* **Source material**

Segment Open

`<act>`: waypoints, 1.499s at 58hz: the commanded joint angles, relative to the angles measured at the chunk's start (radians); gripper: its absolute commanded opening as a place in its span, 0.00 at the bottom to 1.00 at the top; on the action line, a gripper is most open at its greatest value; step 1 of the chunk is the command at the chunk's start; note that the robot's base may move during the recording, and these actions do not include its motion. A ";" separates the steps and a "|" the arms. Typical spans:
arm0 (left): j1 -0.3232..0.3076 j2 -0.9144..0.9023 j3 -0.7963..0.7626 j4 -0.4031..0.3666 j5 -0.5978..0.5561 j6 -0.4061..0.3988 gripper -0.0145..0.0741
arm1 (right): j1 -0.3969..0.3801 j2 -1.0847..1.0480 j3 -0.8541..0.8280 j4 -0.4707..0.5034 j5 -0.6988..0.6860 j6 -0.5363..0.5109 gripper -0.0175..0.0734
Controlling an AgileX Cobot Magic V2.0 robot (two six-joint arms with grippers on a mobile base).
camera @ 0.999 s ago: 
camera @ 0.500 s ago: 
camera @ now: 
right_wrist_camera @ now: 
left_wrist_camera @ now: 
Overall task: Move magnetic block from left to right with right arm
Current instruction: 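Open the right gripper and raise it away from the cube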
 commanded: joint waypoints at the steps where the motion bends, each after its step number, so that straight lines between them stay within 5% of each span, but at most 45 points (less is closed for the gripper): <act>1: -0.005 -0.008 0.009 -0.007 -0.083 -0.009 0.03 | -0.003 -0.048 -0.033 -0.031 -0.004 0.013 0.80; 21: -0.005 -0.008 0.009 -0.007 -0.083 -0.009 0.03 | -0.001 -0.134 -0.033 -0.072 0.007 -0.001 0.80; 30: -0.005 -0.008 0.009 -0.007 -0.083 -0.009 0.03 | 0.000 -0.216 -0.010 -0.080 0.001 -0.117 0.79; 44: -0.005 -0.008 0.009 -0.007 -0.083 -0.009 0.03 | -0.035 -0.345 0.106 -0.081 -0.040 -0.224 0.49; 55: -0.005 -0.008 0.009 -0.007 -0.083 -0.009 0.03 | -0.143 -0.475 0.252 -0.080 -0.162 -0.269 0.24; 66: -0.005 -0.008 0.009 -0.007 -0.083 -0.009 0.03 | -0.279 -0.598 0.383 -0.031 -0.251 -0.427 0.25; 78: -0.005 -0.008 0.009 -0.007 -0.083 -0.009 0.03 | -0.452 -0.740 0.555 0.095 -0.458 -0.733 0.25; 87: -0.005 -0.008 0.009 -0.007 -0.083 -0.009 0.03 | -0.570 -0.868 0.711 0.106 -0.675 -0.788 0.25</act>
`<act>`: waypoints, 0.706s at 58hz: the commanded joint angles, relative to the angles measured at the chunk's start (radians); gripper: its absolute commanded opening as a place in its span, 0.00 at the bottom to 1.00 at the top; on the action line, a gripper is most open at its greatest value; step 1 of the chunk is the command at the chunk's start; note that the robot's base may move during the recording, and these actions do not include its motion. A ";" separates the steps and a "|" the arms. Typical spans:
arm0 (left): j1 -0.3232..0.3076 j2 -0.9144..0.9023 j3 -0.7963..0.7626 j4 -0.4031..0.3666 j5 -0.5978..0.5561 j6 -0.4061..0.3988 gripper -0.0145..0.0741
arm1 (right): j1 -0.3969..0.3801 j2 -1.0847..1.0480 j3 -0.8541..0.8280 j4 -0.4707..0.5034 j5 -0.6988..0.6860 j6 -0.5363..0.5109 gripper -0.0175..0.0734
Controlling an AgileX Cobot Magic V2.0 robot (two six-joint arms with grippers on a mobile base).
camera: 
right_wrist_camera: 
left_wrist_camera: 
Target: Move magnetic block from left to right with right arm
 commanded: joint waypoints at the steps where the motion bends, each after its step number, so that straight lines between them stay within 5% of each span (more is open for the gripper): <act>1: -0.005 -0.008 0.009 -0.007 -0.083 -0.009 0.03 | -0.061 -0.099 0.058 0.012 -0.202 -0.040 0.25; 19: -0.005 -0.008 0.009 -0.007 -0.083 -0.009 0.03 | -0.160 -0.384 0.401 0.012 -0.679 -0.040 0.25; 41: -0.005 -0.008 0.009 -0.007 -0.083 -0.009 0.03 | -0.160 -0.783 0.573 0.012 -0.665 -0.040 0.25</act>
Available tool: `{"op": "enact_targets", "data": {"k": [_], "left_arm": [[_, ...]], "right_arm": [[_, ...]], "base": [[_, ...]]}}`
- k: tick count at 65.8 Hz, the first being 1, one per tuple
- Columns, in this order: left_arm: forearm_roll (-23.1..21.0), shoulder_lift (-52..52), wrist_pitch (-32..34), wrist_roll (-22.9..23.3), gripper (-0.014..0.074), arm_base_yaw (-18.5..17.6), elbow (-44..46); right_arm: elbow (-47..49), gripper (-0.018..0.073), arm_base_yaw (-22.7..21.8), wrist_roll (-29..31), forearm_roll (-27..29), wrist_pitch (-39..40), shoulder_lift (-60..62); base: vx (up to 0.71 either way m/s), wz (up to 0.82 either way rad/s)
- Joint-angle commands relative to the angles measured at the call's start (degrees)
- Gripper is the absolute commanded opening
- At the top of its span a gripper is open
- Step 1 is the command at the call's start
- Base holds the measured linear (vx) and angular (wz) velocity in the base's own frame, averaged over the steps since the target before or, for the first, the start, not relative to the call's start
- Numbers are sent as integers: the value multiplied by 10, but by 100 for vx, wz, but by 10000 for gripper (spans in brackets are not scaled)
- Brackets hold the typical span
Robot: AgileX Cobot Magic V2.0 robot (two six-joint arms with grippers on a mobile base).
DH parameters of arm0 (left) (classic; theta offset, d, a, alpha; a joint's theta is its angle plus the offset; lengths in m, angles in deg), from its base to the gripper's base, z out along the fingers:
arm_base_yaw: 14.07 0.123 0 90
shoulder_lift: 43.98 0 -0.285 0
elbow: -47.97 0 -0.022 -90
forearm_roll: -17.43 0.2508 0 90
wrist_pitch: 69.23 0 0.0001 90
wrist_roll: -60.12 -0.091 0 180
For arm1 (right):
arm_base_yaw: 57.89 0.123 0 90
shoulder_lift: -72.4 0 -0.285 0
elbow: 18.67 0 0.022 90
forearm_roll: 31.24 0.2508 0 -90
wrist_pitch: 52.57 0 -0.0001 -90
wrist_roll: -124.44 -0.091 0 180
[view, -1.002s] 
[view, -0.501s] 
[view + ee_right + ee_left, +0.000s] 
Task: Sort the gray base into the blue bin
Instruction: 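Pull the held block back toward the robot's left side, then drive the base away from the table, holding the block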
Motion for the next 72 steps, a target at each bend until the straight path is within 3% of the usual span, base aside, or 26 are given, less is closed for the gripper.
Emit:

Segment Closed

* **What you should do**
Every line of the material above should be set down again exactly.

* **Result of this task**
`<act>`: waypoints, 1.499s at 58hz: the commanded joint angles, relative to the angles measured at the chunk's start (radians); gripper: its absolute commanded opening as a place in its span, 0.00 at the bottom to 1.00 at the top; on the action line, a gripper is most open at its greatest value; step 1 of the chunk is the command at the chunk's start; note that the robot's base may move during the recording, and these actions do not include its motion. A ";" separates the steps and a "|" the arms. Typical spans:
arm0 (left): j1 -0.3232..0.3076 j2 -0.9144..0.9023 j3 -0.7963..0.7626 j4 -0.4031..0.3666 j5 -0.5978..0.5561 j6 -0.4061..0.3988 gripper -0.0145..0.0741
arm1 (right): j1 -0.3969..0.3801 j2 -1.0847..1.0480 j3 -0.8541..0.8280 j4 -0.4707..0.5034 j5 -0.6988..0.6860 j6 -0.5363..0.5109 gripper -0.0175..0.0734
Controlling an AgileX Cobot Magic V2.0 robot (two six-joint arms with grippers on a mobile base).
camera @ 0.999 s ago: 
camera @ 0.500 s ago: 
camera @ now: 
right_wrist_camera @ now: 
left_wrist_camera @ now: 
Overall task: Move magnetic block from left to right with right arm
Current instruction: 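Open the right gripper and raise it away from the cube
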 commanded: joint waypoints at the steps where the motion bends, each after its step number, so that straight lines between them stay within 5% of each span, but at most 45 points (less is closed for the gripper): <act>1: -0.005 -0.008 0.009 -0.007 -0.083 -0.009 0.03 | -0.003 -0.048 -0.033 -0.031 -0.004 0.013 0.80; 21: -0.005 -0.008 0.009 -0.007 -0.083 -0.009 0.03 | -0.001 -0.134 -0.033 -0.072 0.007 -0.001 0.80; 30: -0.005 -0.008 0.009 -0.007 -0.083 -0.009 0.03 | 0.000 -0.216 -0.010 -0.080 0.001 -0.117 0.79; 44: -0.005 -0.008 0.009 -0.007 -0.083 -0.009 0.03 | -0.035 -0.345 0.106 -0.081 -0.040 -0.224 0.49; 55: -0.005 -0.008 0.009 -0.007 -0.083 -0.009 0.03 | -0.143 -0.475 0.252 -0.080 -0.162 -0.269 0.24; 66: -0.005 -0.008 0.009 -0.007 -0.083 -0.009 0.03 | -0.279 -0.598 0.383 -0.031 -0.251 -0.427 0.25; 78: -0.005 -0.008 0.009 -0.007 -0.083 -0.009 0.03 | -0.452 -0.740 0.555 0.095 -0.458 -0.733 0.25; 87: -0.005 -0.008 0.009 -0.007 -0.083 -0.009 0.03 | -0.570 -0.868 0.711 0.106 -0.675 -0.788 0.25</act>
`<act>`: waypoints, 0.706s at 58hz: the commanded joint angles, relative to the angles measured at the chunk's start (radians); gripper: its absolute commanded opening as a place in its span, 0.00 at the bottom to 1.00 at the top; on the action line, a gripper is most open at its greatest value; step 1 of the chunk is the command at the chunk's start; note that the robot's base may move during the recording, and these actions do not include its motion. A ";" separates the steps and a "|" the arms. Typical spans:
arm0 (left): j1 -0.3232..0.3076 j2 -0.9144..0.9023 j3 -0.7963..0.7626 j4 -0.4031..0.3666 j5 -0.5978..0.5561 j6 -0.4061..0.3988 gripper -0.0145..0.0741
arm1 (right): j1 -0.3969..0.3801 j2 -1.0847..1.0480 j3 -0.8541..0.8280 j4 -0.4707..0.5034 j5 -0.6988..0.6860 j6 -0.5363..0.5109 gripper -0.0175..0.0734
Controlling an AgileX Cobot Magic V2.0 robot (two six-joint arms with grippers on a mobile base).
camera: 
right_wrist_camera: 
left_wrist_camera: 
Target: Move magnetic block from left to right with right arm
 commanded: joint waypoints at the steps where the motion bends, each after its step number, so that straight lines between them stay within 5% of each span (more is open for the gripper): <act>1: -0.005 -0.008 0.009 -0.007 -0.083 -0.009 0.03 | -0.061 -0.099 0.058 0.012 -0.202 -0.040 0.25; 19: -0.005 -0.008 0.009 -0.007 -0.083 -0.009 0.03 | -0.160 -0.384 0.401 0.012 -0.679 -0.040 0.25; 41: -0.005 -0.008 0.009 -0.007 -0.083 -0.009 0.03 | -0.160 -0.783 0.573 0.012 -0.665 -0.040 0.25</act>
Available tool: `{"op": "enact_targets", "data": {"k": [_], "left_arm": [[_, ...]], "right_arm": [[_, ...]], "base": [[_, ...]]}}`
- k: tick count at 65.8 Hz, the first being 1, one per tuple
- Columns, in this order: left_arm: forearm_roll (-23.1..21.0), shoulder_lift (-52..52), wrist_pitch (-32..34), wrist_roll (-22.9..23.3), gripper (-0.014..0.074), arm_base_yaw (-18.5..17.6), elbow (-44..46); right_arm: elbow (-47..49), gripper (-0.018..0.073), arm_base_yaw (-22.7..21.8), wrist_roll (-29..31), forearm_roll (-27..29), wrist_pitch (-39..40), shoulder_lift (-60..62); base: vx (up to 0.71 either way m/s), wz (up to 0.82 either way rad/s)
- Joint-angle commands relative to the angles measured at the call's start (degrees)
- Gripper is the absolute commanded opening
- At the top of its span a gripper is open
- Step 1 is the command at the call's start
- Base holds the measured linear (vx) and angular (wz) velocity in the base's own frame, averaged over the steps since the target before or, for the first, the start, not relative to the call's start
- Numbers are sent as integers: the value multiplied by 10, but by 100 for vx, wz, but by 10000 for gripper (spans in brackets are not scaled)
- Brackets hold the typical span
Robot: AgileX Cobot Magic V2.0 robot (two six-joint arms with grippers on a mobile base).
DH parameters of arm0 (left) (classic; theta offset, d, a, alpha; a joint's theta is its angle plus the offset; lengths in m, angles in deg), from its base to the gripper's base, z out along the fingers:
arm_base_yaw: 14.07 0.123 0 90
shoulder_lift: 43.98 0 -0.285 0
elbow: -47.97 0 -0.022 -90
forearm_roll: -17.43 0.2508 0 90
wrist_pitch: 69.23 0 0.0001 90
wrist_roll: -60.12 -0.091 0 180
For arm1 (right):
arm_base_yaw: 57.89 0.123 0 90
shoulder_lift: -72.4 0 -0.285 0
elbow: 18.67 0 0.022 90
forearm_roll: 31.24 0.2508 0 -90
wrist_pitch: 52.57 0 -0.0001 -90
wrist_roll: -124.44 -0.091 0 180
[view, -1.002s] 
[view, -0.501s] 
[view + ee_right + ee_left, +0.000s] 
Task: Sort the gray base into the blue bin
Instruction: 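Pull the held block back toward the robot's left side, then drive the base away from the table, holding the block
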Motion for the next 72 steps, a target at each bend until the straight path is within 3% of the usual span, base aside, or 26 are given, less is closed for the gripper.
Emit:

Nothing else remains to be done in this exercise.